[Stored items from a collection]

============

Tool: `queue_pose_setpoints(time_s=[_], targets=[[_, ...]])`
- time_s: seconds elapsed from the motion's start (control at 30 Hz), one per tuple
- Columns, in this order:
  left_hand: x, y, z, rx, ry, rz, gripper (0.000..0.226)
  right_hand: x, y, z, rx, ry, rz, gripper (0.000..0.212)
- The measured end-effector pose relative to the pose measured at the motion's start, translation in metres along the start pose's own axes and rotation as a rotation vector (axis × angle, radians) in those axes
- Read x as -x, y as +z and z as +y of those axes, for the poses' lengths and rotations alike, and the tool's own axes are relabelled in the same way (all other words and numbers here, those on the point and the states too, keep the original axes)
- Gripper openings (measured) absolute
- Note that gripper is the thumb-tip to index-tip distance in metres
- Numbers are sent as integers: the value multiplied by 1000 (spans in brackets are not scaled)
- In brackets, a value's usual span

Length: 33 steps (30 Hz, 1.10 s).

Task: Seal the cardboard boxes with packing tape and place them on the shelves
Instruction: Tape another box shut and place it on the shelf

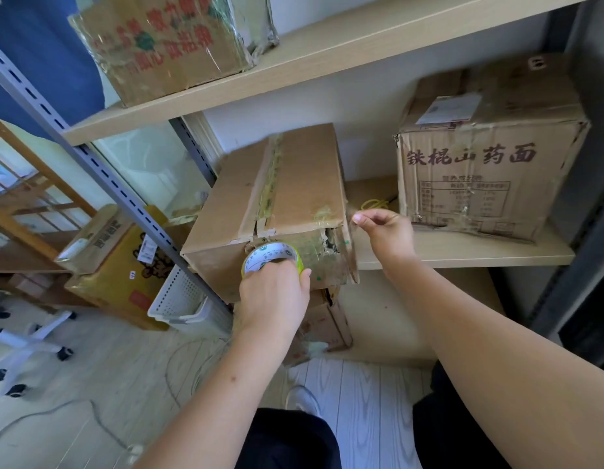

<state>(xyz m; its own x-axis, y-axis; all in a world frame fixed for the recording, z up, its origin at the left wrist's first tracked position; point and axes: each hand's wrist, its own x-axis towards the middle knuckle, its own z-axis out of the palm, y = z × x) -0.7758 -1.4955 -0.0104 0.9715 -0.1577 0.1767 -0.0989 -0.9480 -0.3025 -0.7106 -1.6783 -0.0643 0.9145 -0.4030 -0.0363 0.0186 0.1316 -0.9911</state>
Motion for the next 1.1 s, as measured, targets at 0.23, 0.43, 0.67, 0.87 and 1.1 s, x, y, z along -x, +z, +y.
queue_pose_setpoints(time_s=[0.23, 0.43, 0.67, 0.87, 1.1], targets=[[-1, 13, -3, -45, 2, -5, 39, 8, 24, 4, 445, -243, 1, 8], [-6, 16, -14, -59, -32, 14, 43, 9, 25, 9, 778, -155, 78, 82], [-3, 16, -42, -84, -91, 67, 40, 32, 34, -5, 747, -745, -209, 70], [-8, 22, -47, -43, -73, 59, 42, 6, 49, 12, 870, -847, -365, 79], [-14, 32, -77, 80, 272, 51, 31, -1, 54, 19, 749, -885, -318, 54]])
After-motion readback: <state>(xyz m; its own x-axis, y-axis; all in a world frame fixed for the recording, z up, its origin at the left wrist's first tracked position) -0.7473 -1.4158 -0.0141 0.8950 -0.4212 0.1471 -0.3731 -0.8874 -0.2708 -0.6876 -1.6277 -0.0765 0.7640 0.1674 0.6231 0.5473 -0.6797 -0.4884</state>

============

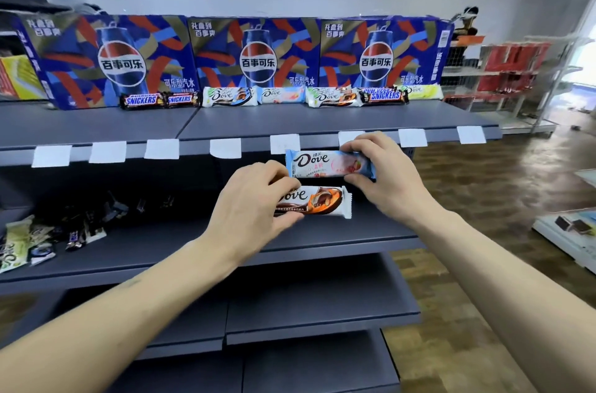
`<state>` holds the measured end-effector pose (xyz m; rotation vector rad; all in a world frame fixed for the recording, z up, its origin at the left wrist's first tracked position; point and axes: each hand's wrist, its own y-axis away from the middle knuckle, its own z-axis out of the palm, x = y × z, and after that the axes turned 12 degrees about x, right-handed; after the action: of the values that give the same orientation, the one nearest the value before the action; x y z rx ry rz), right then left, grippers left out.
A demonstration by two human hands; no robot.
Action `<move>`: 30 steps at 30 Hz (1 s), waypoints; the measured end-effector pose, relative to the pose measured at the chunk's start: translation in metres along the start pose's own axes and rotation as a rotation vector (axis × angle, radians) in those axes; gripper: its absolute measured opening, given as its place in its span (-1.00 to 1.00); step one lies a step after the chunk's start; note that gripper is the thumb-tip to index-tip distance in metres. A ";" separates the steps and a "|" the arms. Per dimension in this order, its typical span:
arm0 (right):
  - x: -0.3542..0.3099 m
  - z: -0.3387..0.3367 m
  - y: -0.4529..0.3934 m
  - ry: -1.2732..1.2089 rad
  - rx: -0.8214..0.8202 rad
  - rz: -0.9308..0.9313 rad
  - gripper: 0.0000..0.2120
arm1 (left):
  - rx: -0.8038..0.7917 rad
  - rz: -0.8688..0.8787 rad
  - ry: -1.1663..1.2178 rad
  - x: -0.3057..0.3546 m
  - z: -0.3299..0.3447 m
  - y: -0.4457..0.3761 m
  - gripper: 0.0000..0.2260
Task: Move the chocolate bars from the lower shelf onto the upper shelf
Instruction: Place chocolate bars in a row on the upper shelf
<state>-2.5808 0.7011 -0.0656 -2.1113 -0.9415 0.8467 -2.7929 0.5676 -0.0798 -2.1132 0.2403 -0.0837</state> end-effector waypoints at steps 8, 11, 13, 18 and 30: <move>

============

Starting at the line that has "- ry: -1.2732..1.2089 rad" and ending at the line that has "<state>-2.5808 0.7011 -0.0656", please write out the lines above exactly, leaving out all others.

  - ry: -1.2732..1.2089 rad
  - rx: -0.8214..0.8202 rad
  - rz: -0.9308..0.9313 rad
  - gripper: 0.0000..0.2120
arm1 (left):
  - rx: -0.8038..0.7917 rad
  - rz: -0.8688..0.8787 rad
  - ry: -1.1663..1.2178 rad
  - x: -0.3057..0.3546 m
  - z: -0.3299..0.3447 m
  - y: -0.4457..0.3761 m
  - gripper: 0.0000..0.2260
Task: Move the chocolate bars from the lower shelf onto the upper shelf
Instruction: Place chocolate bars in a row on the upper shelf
<state>-2.5808 0.7011 -0.0656 -2.1113 -0.9415 0.8467 -2.7929 0.5676 -0.0798 -2.1132 0.2403 -0.0837</state> end-effector waypoints at steps 8, 11, 13, 18 and 30: <move>

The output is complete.